(Data records)
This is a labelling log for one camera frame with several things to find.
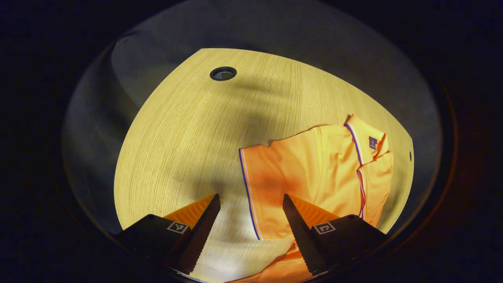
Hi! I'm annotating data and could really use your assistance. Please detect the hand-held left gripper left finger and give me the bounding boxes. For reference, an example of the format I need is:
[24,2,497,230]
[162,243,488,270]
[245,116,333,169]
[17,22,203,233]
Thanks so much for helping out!
[112,193,221,276]

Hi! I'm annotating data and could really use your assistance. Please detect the orange T-shirt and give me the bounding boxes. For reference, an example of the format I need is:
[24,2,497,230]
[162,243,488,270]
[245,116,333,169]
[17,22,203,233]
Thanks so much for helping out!
[226,114,394,283]

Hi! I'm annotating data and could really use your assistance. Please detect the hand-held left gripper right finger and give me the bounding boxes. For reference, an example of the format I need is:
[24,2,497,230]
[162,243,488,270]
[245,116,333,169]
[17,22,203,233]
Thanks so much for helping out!
[282,193,387,276]

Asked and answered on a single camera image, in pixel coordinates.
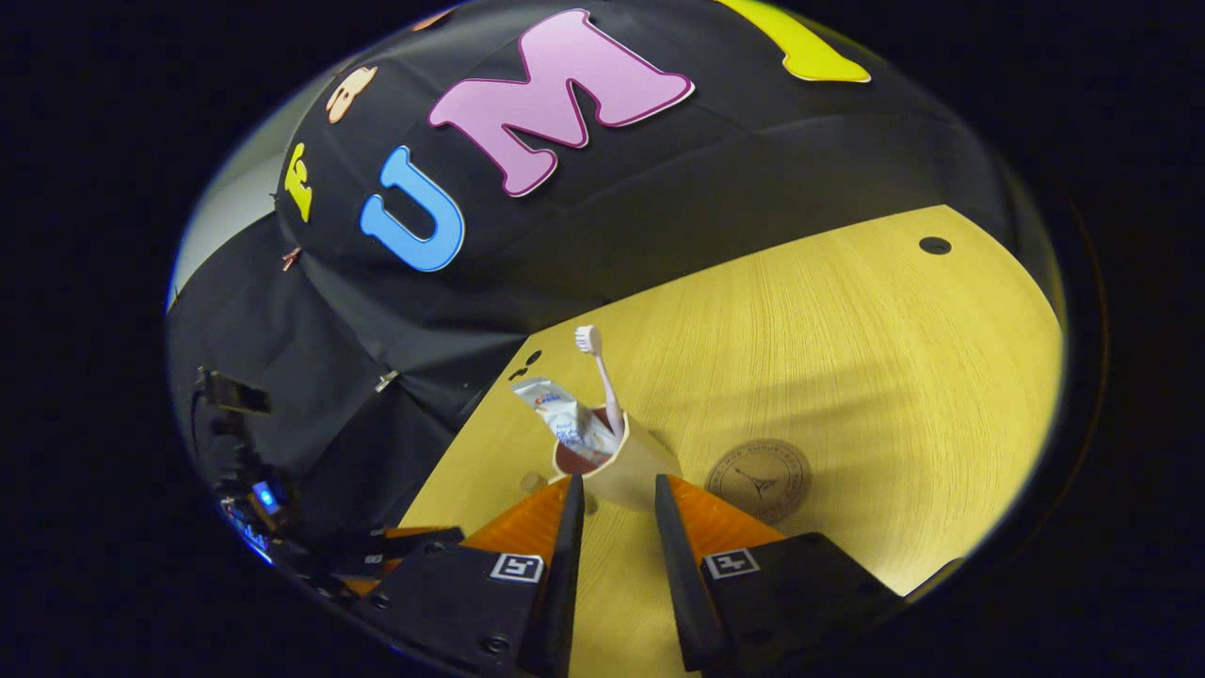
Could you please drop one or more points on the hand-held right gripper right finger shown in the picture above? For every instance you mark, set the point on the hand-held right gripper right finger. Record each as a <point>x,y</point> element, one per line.
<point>800,589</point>

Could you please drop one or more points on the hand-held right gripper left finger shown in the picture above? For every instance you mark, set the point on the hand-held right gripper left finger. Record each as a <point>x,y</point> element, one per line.
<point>471,593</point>

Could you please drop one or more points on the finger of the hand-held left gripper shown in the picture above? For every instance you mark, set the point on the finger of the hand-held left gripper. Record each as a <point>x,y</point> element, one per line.
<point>377,556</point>

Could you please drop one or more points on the round brown coaster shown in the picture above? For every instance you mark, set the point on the round brown coaster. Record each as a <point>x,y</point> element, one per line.
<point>758,480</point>

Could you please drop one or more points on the white toothpaste tube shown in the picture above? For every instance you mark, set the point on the white toothpaste tube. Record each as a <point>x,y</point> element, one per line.
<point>565,419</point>

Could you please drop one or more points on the white toothbrush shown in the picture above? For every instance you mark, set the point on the white toothbrush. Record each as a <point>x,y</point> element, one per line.
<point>602,377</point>

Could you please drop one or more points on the wooden desktop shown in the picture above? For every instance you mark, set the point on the wooden desktop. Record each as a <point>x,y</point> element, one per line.
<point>847,358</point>

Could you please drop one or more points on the silver cloth clip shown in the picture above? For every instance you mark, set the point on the silver cloth clip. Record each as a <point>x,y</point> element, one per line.
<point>386,380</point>

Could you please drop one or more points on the copper cloth clip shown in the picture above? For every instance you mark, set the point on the copper cloth clip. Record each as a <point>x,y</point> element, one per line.
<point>291,257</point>

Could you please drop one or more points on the black backdrop cloth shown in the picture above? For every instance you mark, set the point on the black backdrop cloth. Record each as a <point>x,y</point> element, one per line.
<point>659,217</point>

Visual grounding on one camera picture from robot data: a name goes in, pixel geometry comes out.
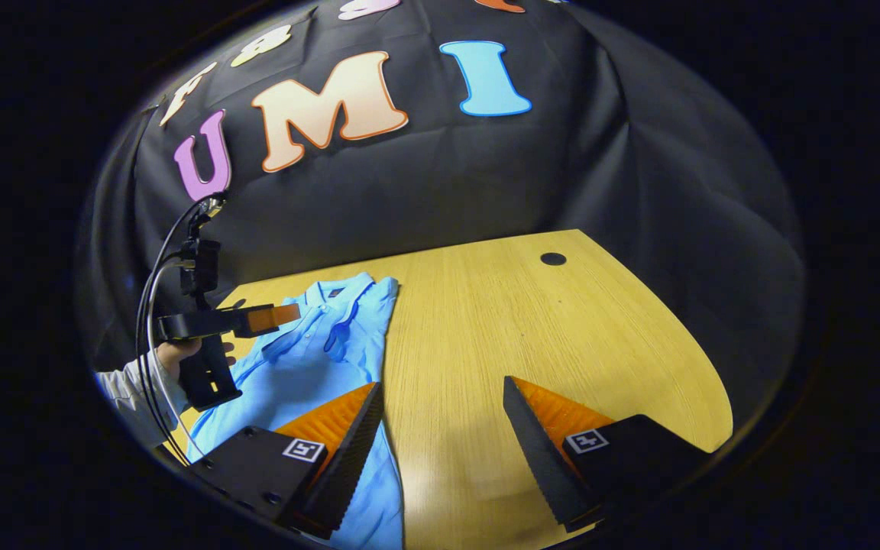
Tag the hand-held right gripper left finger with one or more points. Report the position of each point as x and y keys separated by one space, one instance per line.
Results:
x=348 y=458

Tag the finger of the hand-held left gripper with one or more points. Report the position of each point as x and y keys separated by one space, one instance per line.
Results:
x=272 y=317

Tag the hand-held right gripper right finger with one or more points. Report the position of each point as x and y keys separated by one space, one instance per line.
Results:
x=539 y=458

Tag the light blue T-shirt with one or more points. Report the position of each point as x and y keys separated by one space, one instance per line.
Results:
x=302 y=367

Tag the black backdrop cloth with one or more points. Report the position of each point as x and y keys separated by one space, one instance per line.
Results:
x=448 y=176

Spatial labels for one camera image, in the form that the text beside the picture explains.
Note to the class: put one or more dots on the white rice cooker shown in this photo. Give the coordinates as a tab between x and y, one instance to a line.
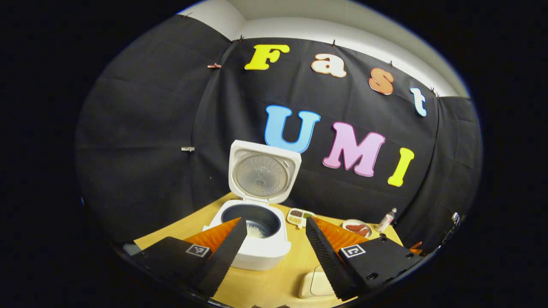
265	252

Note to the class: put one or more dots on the clear bottle pink label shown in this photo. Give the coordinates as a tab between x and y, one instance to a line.
386	220

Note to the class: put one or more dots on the white divided grain tray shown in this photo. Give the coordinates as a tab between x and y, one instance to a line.
297	216

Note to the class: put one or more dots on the black backdrop cloth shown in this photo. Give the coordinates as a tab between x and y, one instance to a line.
150	128

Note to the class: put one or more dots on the white round plate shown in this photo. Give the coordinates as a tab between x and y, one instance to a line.
349	221

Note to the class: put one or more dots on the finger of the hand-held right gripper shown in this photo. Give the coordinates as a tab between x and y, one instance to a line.
416	246

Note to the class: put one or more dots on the clear rice container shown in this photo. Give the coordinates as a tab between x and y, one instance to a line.
312	284

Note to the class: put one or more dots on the white rice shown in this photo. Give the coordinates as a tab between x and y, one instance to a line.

* **Exercise description**
From the records above, pull out every line containing the word "shirt".

* **Solution for this task**
Hi! I'm annotating data and could really use your assistance. Please detect the orange T-shirt and give me the bounding boxes. For reference, an example of the format I need is:
Tag the light blue T-shirt with one or more points. Report the position of each point as x and y keys separated by one space, one instance per line.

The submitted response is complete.